* Data extract:
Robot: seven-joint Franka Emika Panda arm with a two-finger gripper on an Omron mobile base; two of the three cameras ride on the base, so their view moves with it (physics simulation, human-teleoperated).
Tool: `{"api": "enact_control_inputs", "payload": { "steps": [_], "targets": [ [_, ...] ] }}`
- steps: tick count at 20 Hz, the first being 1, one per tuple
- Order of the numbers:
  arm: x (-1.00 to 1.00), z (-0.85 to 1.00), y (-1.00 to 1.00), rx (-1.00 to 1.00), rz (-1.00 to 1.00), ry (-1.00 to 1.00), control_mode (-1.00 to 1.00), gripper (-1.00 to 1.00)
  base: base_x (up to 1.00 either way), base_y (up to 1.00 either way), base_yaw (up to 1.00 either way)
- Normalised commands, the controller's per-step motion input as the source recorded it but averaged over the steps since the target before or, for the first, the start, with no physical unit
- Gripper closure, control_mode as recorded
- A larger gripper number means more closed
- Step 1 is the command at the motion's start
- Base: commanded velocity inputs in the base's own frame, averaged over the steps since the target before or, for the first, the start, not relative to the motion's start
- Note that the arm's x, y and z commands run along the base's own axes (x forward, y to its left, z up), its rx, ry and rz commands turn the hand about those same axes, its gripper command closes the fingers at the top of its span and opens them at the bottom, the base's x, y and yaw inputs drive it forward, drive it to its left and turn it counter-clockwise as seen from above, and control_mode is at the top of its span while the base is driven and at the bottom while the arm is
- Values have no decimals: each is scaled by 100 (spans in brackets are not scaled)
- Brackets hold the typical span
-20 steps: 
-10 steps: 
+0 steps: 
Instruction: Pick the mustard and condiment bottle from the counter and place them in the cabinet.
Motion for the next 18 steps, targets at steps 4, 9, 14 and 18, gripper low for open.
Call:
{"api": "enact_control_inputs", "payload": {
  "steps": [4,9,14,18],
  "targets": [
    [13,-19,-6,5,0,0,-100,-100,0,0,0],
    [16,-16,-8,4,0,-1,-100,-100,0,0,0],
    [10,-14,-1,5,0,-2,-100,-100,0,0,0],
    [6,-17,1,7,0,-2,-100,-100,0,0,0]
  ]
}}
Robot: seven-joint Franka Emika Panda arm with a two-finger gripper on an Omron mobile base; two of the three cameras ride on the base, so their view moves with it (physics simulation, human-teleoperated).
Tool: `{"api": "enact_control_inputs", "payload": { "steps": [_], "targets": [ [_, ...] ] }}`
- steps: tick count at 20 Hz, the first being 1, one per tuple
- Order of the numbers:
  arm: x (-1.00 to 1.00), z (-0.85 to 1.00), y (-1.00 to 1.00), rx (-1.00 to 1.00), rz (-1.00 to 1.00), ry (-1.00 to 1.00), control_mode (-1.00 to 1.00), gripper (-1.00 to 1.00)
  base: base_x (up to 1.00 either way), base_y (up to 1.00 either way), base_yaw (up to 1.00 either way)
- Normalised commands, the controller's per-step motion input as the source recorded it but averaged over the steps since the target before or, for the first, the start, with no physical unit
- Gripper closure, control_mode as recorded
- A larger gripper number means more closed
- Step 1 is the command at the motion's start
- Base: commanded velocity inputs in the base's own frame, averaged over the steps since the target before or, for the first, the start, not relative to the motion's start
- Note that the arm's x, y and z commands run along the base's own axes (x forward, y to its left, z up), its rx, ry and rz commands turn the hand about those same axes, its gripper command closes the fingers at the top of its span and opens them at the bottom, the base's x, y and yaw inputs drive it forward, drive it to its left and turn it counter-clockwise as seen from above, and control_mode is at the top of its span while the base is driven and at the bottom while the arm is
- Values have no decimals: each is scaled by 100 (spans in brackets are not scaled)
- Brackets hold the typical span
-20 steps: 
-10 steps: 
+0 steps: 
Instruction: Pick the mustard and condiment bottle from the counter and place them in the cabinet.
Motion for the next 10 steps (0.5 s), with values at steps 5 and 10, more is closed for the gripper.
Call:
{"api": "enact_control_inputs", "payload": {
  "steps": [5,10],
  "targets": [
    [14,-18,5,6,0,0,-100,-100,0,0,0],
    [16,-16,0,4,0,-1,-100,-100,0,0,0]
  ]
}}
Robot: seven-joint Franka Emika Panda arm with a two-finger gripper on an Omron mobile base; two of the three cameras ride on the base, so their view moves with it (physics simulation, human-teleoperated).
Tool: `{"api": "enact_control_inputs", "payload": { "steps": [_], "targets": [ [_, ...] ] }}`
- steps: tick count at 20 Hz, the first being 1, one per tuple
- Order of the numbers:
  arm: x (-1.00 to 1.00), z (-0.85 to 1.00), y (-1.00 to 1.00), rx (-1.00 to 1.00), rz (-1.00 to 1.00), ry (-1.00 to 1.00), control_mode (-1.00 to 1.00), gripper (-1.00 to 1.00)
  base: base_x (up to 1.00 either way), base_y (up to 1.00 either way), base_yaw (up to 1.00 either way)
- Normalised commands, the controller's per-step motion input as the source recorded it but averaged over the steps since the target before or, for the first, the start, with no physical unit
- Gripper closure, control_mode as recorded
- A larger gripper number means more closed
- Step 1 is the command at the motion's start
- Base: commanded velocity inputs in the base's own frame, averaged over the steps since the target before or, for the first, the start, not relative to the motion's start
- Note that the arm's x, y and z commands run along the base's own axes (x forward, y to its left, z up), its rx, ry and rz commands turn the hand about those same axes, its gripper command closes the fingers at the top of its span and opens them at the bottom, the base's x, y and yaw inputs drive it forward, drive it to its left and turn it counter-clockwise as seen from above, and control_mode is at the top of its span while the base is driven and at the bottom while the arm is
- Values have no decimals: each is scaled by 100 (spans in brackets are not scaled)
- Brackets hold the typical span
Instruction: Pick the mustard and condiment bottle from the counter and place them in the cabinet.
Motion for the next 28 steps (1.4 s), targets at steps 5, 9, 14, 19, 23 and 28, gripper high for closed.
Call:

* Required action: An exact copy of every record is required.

* Task answer:
Robot: seven-joint Franka Emika Panda arm with a two-finger gripper on an Omron mobile base; two of the three cameras ride on the base, so their view moves with it (physics simulation, human-teleoperated).
Tool: `{"api": "enact_control_inputs", "payload": { "steps": [_], "targets": [ [_, ...] ] }}`
- steps: tick count at 20 Hz, the first being 1, one per tuple
- Order of the numbers:
  arm: x (-1.00 to 1.00), z (-0.85 to 1.00), y (-1.00 to 1.00), rx (-1.00 to 1.00), rz (-1.00 to 1.00), ry (-1.00 to 1.00), control_mode (-1.00 to 1.00), gripper (-1.00 to 1.00)
  base: base_x (up to 1.00 either way), base_y (up to 1.00 either way), base_yaw (up to 1.00 either way)
- Normalised commands, the controller's per-step motion input as the source recorded it but averaged over the steps since the target before or, for the first, the start, with no physical unit
- Gripper closure, control_mode as recorded
- A larger gripper number means more closed
- Step 1 is the command at the motion's start
- Base: commanded velocity inputs in the base's own frame, averaged over the steps since the target before or, for the first, the start, not relative to the motion's start
- Note that the arm's x, y and z commands run along the base's own axes (x forward, y to its left, z up), its rx, ry and rz commands turn the hand about those same axes, its gripper command closes the fingers at the top of its span and opens them at the bottom, the base's x, y and yaw inputs drive it forward, drive it to its left and turn it counter-clockwise as seen from above, and control_mode is at the top of its span while the base is driven and at the bottom while the arm is
- Values have no decimals: each is scaled by 100 (spans in brackets are not scaled)
- Brackets hold the typical span
-20 steps: 
-10 steps: 
+0 steps: 
Instruction: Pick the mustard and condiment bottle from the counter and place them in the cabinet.
Motion for the next 18 steps, targets at steps 4, 9, 14 and 18, gripper low for open.
Call:
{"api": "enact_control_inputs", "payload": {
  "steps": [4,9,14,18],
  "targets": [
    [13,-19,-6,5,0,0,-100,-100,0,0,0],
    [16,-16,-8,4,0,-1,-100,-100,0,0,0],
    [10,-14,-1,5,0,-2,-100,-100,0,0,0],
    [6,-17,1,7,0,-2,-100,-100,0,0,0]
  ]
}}
Robot: seven-joint Franka Emika Panda arm with a two-finger gripper on an Omron mobile base; two of the three cameras ride on the base, so their view moves with it (physics simulation, human-teleoperated).
Tool: `{"api": "enact_control_inputs", "payload": { "steps": [_], "targets": [ [_, ...] ] }}`
- steps: tick count at 20 Hz, the first being 1, one per tuple
- Order of the numbers:
  arm: x (-1.00 to 1.00), z (-0.85 to 1.00), y (-1.00 to 1.00), rx (-1.00 to 1.00), rz (-1.00 to 1.00), ry (-1.00 to 1.00), control_mode (-1.00 to 1.00), gripper (-1.00 to 1.00)
  base: base_x (up to 1.00 either way), base_y (up to 1.00 either way), base_yaw (up to 1.00 either way)
- Normalised commands, the controller's per-step motion input as the source recorded it but averaged over the steps since the target before or, for the first, the start, with no physical unit
- Gripper closure, control_mode as recorded
- A larger gripper number means more closed
- Step 1 is the command at the motion's start
- Base: commanded velocity inputs in the base's own frame, averaged over the steps since the target before or, for the first, the start, not relative to the motion's start
- Note that the arm's x, y and z commands run along the base's own axes (x forward, y to its left, z up), its rx, ry and rz commands turn the hand about those same axes, its gripper command closes the fingers at the top of its span and opens them at the bottom, the base's x, y and yaw inputs drive it forward, drive it to its left and turn it counter-clockwise as seen from above, and control_mode is at the top of its span while the base is driven and at the bottom while the arm is
- Values have no decimals: each is scaled by 100 (spans in brackets are not scaled)
- Brackets hold the typical span
-20 steps: 
-10 steps: 
+0 steps: 
Instruction: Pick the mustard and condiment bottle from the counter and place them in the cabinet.
Motion for the next 10 steps (0.5 s), with values at steps 5 and 10, more is closed for the gripper.
Call:
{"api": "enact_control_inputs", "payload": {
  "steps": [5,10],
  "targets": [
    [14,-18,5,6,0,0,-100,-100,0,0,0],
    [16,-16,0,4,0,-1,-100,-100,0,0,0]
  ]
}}
Robot: seven-joint Franka Emika Panda arm with a two-finger gripper on an Omron mobile base; two of the three cameras ride on the base, so their view moves with it (physics simulation, human-teleoperated).
Tool: `{"api": "enact_control_inputs", "payload": { "steps": [_], "targets": [ [_, ...] ] }}`
- steps: tick count at 20 Hz, the first being 1, one per tuple
- Order of the numbers:
  arm: x (-1.00 to 1.00), z (-0.85 to 1.00), y (-1.00 to 1.00), rx (-1.00 to 1.00), rz (-1.00 to 1.00), ry (-1.00 to 1.00), control_mode (-1.00 to 1.00), gripper (-1.00 to 1.00)
  base: base_x (up to 1.00 either way), base_y (up to 1.00 either way), base_yaw (up to 1.00 either way)
- Normalised commands, the controller's per-step motion input as the source recorded it but averaged over the steps since the target before or, for the first, the start, with no physical unit
- Gripper closure, control_mode as recorded
- A larger gripper number means more closed
- Step 1 is the command at the motion's start
- Base: commanded velocity inputs in the base's own frame, averaged over the steps since the target before or, for the first, the start, not relative to the motion's start
- Note that the arm's x, y and z commands run along the base's own axes (x forward, y to its left, z up), its rx, ry and rz commands turn the hand about those same axes, its gripper command closes the fingers at the top of its span and opens them at the bottom, the base's x, y and yaw inputs drive it forward, drive it to its left and turn it counter-clockwise as seen from above, and control_mode is at the top of its span while the base is driven and at the bottom while the arm is
- Values have no decimals: each is scaled by 100 (spans in brackets are not scaled)
- Brackets hold the typical span
Instruction: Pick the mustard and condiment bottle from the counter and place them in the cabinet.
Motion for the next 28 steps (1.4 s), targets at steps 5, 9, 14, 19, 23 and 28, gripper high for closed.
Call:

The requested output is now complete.